Saved data entries:
--*--
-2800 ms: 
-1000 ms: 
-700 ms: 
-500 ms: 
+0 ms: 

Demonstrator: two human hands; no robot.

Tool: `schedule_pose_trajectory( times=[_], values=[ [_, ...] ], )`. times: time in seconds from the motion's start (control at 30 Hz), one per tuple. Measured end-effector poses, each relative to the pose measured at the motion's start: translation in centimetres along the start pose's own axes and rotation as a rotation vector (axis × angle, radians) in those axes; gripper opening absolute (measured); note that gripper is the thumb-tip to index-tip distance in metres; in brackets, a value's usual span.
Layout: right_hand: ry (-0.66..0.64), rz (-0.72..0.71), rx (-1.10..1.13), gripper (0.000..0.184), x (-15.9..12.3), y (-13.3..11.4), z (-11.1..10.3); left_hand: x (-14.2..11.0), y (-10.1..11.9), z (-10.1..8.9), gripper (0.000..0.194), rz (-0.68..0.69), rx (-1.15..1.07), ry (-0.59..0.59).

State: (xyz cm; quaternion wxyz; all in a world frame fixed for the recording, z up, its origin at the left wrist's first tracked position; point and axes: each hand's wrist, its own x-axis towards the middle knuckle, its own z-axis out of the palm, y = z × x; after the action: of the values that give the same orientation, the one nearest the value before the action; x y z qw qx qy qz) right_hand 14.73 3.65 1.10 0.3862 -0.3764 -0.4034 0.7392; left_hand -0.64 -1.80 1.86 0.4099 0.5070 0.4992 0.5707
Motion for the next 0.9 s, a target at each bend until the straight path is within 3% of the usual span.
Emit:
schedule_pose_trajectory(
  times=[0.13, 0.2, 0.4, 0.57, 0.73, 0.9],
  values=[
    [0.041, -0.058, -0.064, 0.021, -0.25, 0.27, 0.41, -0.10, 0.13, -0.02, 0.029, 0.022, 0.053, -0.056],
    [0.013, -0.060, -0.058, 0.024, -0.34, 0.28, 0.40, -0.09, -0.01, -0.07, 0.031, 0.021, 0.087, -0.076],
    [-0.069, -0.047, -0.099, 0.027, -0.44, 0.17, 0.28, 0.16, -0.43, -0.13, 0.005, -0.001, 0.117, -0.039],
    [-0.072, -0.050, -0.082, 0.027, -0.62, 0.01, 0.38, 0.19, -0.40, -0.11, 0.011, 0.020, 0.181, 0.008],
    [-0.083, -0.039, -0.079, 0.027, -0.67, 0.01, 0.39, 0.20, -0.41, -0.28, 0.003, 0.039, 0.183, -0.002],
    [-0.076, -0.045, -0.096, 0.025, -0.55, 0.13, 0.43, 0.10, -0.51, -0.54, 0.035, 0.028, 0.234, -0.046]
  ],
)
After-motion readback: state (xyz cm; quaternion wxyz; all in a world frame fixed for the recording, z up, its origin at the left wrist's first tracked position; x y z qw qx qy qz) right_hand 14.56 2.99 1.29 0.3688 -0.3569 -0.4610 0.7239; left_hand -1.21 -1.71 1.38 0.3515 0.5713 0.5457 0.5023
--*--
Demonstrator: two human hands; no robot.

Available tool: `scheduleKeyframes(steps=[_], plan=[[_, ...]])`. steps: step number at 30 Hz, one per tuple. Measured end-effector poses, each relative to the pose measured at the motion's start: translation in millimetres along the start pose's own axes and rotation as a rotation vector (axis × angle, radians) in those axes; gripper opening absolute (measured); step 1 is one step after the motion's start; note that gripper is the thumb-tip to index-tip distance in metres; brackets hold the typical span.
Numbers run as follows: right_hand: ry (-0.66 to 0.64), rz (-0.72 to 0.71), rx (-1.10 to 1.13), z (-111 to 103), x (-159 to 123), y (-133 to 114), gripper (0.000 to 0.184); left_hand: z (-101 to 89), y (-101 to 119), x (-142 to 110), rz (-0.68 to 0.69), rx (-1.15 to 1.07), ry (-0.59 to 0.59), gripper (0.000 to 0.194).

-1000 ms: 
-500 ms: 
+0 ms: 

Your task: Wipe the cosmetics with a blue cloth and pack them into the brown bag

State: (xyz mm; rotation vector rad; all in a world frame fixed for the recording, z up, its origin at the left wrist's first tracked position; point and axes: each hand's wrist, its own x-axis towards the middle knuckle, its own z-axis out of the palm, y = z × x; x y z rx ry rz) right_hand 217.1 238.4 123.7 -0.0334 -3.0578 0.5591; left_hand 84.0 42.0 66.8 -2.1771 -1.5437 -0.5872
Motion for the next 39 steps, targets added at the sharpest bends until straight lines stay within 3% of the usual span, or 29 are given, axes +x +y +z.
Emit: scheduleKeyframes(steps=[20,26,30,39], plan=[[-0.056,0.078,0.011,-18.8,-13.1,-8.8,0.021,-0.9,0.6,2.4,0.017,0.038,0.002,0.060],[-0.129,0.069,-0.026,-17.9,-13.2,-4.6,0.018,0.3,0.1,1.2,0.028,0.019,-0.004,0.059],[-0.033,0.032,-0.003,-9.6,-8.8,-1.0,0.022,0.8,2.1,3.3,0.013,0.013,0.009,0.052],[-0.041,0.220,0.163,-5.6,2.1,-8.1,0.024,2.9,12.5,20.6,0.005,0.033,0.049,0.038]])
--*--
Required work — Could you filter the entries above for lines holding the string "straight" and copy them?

Response to this exercise —
Motion for the next 0.9 s, a target at each bend until the straight path is within 3% of the usual span.
Motion for the next 39 steps, targets added at the sharpest bends until straight lines stay within 3% of the usual span, or 29 are given, axes +x +y +z.

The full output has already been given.